Conventional wisdom has it that when political and economic storm clouds loom, people are drawn to the comfort and safety of the familiar. To clothes that don’t demand too much.

The Balenciaga show suggested the opposite should be true. That, in fact, when the world is roiled by uncertainty, it’s not a retreat to the known that is desirable, but a different idea. Forget smartphones. These were smart clothes.

Not in the they-do-it-for-you sense of technology, or the costume-y sense of librarian glasses-and-cardigans, or the academic I-read-Heidegger-in-bed, but the yeah-there’s-something-going-on-up-top, get your brain juices flowing, sense. Imagine a dress (or pants or shirt) that celebrates the beauty of using your head. Of engagement.

Such was the case anyway with Jonathan Anderson’s terrific Loewe collection, an exercise in free thinking framed like a gallery opening. Mr. Anderson had created a pop-up as a show venue, featuring 18 works by the 20th-century American painter Albert York, who specialized in small oil paintings of the natural world (landscapes, flowers, a cow or two). It was like a stream of consciousness in fashion form on class, heritage and modernity; the stuff we inherit, the identities we claim and what exactly “wealth” means.

Money has been undercurrent in the season; at Vaquera, the designers Patric DiCaprio and Bryn Taubensee made it the title of their show, and then graffitied dollar bill prints all over, playing with the party clothes of the 1 Percent; at Rabanne, Julien Dossena grunged up his chain mail. But Mr. Anderson gave it a slyer, subtler spin.

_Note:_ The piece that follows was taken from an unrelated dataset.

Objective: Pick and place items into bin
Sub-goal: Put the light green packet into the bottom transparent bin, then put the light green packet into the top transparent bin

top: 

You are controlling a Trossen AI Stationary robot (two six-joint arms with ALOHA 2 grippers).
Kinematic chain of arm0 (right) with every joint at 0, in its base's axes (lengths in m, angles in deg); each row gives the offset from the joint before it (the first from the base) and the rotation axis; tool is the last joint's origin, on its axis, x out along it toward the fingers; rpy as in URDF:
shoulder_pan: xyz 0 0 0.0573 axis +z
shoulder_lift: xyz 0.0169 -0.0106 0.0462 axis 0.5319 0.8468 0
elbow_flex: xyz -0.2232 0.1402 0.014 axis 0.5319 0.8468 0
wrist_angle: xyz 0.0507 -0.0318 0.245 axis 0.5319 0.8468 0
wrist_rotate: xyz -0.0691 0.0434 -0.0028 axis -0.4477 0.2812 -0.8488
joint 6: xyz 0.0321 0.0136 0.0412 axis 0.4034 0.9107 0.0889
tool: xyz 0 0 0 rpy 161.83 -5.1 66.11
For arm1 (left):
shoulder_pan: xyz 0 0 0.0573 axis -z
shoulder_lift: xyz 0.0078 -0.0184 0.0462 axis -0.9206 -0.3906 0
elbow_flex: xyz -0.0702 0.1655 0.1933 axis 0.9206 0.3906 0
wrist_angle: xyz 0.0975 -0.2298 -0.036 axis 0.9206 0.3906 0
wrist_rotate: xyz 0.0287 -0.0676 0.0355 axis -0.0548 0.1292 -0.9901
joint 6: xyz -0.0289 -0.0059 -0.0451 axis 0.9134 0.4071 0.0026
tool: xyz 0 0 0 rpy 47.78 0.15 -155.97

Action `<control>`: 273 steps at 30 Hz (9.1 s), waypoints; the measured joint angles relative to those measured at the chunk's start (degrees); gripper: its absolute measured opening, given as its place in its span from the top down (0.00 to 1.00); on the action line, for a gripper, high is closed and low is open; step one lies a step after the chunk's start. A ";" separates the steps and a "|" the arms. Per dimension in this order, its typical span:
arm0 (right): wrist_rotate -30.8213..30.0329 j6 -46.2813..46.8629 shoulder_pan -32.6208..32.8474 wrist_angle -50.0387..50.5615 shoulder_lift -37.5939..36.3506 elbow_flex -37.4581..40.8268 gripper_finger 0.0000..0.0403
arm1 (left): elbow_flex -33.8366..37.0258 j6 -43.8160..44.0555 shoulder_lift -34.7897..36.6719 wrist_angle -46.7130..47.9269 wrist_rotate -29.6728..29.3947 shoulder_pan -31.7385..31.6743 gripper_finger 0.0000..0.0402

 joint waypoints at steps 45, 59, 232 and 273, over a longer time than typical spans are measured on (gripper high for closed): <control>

His variables were the trappings of aristo country house heaven — tapestries, china place settings, chintz, mahogany — appropriated and redefined. One classic overcoat sported a baroque silver-gilt collar that turned out to be wood, carved like the legs of a Chippendale chair. Sweatsuits came in woven jacquard featuring fowl and dogs from old hunting scenes; jeans were swagged like the most elaborate brocade curtains. A handbag was shaped like a bunch of Limoges asparagus. An Etonian tailcoat that looked like it was made in nubby bouclé was actually entirely covered in caviar beading, as were the pinstripes of mourning suit pants.

Was their ka-ching in the craft or the references? Each was an awfully gentle piece of subversion: easy to wear, hard to untangle. Like: Oh, I just threw this on after an afternoon eating olives and contemplating Thomas Piketty.

Practically a thought unto itself, just as the looks were at Balenciaga, where the show venue was lined with multiple screens. Images first fast-forwarded through a day, the sun rising and setting over mountains and lakes, then flashed quicksilver by cafes, streets and monuments, then moved on to an evermore frenzied medley of social media screenshots before disappearing in a shower of white sparks, like a visual expression of white noise. Some of the imagery was real, some was A.I.-generated fake; it was on the viewer to spot the difference.

Amid it all came simulacrums of the familiar that turned out to be not familiar at all: elegant archival Balenciaga evening gowns that used shoulder pads as hip pads (“Hipaulettes,” Demna said after the show). They created the concave silhouette of a 1950s Richard Avedon model; silk crushed into wrinkles, like permanent memories.

One little skirt suit had a backpack for the top and a split messenger bag for the mini skirt. A halter dress was made by slicing the arms off a jacket or a button-up shirt, but leaving the collar whole; a lacy lingerie dress came from multiple pieces of actual lingerie.

Some of the clothes had Balenciaga tags still attached, a sly nod to the ready-made, the positioning of the entry-level lipstick as a gateway drug to luxury, social stereotype and the way brands are used as flags of identity. “I don’t like, you know, when people put tags on me,” Demna said. “I’d rather put it on myself.” Interesting.